A body is in equilibrium under the action of 3 force.one is 6Ndue east and the other is 3Nacting in a direction 60'north
the "balancing" 3rd force is the force 180º opposite the vector addition of the given forces
All angles are measured CCW from +x-axis.
F1 + F2 = 6[0o] + 3[60o]. = 6 + 1.5+2.6i = 7.5 + 2.6i = 7.94N[19o].
F3 = 7.94[19o+180o] = 7.94N[199o].
To determine whether a body is in equilibrium under the action of multiple forces, we need to analyze the vector sum of all the forces acting on the body. If the vector sum of the forces is zero, then the body is in equilibrium.
In this case, we have two forces acting on the body: 6N due east and 3N acting at a direction 60° north.
To find the vector sum of these forces, we can break each force into its horizontal (x-direction) and vertical (y-direction) components.
The force of 6N due east can be broken into 6N in the x-direction (east) and 0N in the y-direction.

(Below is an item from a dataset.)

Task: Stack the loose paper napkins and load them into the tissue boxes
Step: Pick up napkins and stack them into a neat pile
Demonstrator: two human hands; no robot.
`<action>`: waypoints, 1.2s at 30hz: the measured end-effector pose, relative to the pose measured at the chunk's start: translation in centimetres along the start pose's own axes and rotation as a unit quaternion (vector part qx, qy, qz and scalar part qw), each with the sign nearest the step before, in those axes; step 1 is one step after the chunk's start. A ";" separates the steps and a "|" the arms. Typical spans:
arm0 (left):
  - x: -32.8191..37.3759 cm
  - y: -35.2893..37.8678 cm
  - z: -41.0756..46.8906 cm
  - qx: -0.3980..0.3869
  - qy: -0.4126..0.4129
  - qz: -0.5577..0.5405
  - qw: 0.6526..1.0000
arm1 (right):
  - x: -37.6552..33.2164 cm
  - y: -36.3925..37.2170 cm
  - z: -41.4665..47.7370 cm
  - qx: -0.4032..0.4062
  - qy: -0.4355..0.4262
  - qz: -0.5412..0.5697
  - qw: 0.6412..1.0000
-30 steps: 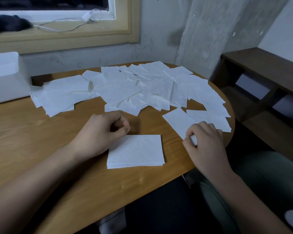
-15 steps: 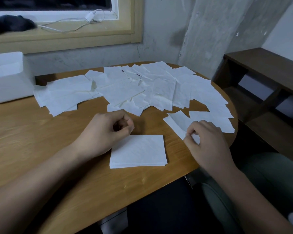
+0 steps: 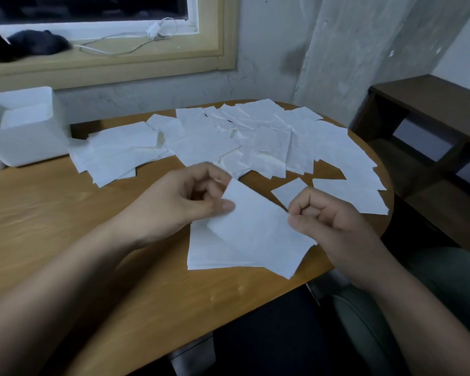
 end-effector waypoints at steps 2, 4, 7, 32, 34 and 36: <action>-0.2 -0.1 0.0 -0.009 -0.014 -0.003 1.000 | 1.0 0.3 0.1 0.012 0.026 0.020 0.999; -0.7 -0.3 0.1 -0.011 -0.035 0.005 0.999 | 1.9 0.8 0.1 0.029 0.045 0.047 0.997; -1.8 -0.9 0.3 0.000 -0.088 0.007 0.996 | 3.2 1.7 0.1 0.034 0.081 0.091 0.992; -7.7 -1.8 0.5 -0.075 -0.264 0.179 0.945 | 6.8 2.7 1.4 0.101 0.068 -0.090 0.988; -7.8 -1.8 0.6 -0.074 -0.265 0.182 0.944 | 6.8 2.8 1.4 0.108 0.060 -0.101 0.987; -7.9 -1.8 0.6 -0.073 -0.263 0.193 0.942 | 6.8 2.8 1.4 0.115 0.054 -0.113 0.985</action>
Point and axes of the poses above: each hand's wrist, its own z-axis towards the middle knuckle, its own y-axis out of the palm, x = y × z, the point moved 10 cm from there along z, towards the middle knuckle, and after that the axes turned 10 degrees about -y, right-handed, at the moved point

The force of 3N acting at a direction 60° north can be broken into 3N multiplied by the sin(60°) in the y-direction and 3N multiplied by cos(60°) in the x-direction.
Thus, the force of 3N acting at a direction 60° north can be broken down into 3N * sin(60°) in the y-direction and 3N * cos(60°) in the x-direction.

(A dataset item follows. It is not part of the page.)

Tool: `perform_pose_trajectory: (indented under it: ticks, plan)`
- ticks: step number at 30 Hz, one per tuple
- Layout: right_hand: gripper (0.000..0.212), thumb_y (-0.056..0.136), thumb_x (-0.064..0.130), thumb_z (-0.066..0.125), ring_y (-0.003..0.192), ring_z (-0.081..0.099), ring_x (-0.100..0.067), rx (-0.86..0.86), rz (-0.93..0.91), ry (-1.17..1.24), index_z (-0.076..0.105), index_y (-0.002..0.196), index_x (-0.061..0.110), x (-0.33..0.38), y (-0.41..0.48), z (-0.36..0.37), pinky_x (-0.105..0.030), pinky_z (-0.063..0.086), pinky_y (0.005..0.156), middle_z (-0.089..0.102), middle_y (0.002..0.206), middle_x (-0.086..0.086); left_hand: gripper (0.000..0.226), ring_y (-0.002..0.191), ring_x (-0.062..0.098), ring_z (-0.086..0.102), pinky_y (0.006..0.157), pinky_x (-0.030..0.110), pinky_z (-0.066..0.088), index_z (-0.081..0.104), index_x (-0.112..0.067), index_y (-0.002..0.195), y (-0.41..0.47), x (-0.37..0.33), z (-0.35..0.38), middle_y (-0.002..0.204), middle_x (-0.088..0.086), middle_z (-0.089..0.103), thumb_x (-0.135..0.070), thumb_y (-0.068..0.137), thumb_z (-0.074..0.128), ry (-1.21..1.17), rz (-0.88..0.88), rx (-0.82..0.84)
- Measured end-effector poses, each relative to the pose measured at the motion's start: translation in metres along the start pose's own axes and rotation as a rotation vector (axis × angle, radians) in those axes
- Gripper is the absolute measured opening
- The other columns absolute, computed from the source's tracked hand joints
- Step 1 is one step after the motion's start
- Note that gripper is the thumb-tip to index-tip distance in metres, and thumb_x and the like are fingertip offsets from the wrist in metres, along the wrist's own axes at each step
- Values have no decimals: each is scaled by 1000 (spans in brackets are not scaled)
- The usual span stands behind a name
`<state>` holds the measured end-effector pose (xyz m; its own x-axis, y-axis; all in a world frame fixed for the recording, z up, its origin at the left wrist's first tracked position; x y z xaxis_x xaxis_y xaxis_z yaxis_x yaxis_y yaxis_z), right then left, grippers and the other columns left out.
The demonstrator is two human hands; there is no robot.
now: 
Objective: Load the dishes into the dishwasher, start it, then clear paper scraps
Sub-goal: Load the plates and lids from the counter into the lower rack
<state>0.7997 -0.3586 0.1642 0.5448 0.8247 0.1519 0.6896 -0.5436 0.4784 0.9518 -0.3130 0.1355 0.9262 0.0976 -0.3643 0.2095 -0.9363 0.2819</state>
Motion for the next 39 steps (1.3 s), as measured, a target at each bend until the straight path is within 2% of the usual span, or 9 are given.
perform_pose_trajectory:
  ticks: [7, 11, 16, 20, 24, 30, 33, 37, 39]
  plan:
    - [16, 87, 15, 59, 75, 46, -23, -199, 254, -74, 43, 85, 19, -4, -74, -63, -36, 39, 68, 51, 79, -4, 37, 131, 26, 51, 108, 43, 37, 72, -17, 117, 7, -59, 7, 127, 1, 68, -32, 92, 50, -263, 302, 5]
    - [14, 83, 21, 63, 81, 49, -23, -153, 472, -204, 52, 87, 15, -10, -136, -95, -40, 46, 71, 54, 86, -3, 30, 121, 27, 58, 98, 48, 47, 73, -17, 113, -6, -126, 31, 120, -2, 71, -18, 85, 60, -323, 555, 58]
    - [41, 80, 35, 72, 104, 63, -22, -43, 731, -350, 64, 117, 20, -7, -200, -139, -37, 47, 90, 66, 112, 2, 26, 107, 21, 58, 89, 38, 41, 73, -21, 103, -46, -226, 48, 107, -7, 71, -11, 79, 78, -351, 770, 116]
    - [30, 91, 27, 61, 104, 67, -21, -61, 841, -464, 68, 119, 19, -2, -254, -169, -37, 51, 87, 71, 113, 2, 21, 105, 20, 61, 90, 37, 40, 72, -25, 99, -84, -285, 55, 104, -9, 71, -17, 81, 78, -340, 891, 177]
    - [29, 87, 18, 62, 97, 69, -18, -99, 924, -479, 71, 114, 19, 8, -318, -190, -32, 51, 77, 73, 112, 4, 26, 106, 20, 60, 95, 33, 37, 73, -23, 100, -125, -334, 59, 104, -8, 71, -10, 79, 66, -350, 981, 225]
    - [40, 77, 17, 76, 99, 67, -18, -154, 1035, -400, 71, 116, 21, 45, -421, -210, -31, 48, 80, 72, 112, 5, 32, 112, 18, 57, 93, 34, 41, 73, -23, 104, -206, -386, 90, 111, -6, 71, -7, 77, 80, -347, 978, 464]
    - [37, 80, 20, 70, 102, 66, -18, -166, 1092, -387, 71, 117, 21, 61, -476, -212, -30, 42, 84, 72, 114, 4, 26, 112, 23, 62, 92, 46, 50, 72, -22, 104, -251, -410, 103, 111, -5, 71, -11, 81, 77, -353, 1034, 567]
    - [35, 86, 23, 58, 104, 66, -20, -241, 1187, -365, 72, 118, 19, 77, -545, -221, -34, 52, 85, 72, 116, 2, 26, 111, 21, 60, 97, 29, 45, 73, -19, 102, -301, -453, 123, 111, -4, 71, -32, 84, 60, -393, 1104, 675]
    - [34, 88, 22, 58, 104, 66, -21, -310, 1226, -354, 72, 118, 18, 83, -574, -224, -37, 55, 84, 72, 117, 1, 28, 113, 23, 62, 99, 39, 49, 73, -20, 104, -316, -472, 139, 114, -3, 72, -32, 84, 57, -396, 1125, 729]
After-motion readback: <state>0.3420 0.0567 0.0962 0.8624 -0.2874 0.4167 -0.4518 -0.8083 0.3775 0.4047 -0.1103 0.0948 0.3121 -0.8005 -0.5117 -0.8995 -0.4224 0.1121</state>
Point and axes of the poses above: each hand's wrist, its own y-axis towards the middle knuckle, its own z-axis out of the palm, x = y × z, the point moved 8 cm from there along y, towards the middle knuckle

Now, add up the x-direction components and the y-direction components separately to get the resulting force in each direction.
For the x-direction:
6N (from the force due east) + 3N * cos(60°) (from the force at 60° north) = 6N + 3N * 0.5 = 6N + 1.5N = 7.5N in the x-direction.
For the y-direction:
0N (from the force due east) + 3N * sin(60°) (from the force at 60° north) = 0N + 3N * 0.87 (approximately) = 0N + 2.61N = 2.61N in the y-direction.
Now we have the x-component as 7.5N and the y-component as 2.61N. To find the resultant force, we can use the Pythagorean theorem:
√(7.5N^2 + 2.61N^2) = √(56.25N^2 + 6.8121N^2) = √63.0621N^2 = 7.949N (approximately)

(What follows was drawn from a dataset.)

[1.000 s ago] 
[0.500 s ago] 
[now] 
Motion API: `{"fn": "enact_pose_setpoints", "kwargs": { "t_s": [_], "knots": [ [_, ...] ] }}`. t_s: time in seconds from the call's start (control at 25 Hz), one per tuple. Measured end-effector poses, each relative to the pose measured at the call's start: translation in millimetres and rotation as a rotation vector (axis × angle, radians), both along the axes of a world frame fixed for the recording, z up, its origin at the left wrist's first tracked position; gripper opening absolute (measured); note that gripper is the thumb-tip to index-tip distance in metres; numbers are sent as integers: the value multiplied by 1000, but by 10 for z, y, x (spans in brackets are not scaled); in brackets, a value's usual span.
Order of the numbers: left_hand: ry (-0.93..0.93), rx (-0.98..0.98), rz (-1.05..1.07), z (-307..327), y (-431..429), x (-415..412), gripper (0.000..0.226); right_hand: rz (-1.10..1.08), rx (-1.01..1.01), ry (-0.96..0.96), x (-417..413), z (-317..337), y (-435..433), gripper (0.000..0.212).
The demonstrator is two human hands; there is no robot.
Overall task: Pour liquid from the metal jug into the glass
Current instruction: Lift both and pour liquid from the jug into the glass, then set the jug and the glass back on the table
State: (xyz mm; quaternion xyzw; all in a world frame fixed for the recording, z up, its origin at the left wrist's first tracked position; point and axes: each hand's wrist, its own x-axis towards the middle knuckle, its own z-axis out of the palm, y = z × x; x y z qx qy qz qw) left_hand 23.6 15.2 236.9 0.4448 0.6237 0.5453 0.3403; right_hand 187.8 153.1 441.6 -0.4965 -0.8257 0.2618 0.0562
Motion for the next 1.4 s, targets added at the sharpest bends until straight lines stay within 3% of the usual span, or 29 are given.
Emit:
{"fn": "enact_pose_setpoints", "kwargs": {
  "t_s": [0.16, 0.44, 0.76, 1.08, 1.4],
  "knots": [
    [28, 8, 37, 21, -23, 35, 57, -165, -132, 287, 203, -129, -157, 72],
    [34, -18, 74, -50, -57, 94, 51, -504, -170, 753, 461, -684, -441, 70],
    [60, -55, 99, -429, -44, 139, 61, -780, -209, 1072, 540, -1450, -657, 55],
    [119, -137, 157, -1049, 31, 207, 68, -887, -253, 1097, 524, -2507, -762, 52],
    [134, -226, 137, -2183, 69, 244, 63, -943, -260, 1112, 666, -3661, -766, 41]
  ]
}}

The magnitude of the resultant force is approximately 7.949N. Since the vector sum of the forces is not zero, the body is not in equilibrium.
Additionally, to fully describe the equilibrium of the body, we also need to consider the direction of the resultant force. We can find this by using the inverse tangent function:
tan^(-1)(2.61N/7.5N) ≈ 19.03°
The direction of the resultant force is approximately 19.03° above the x-axis (east).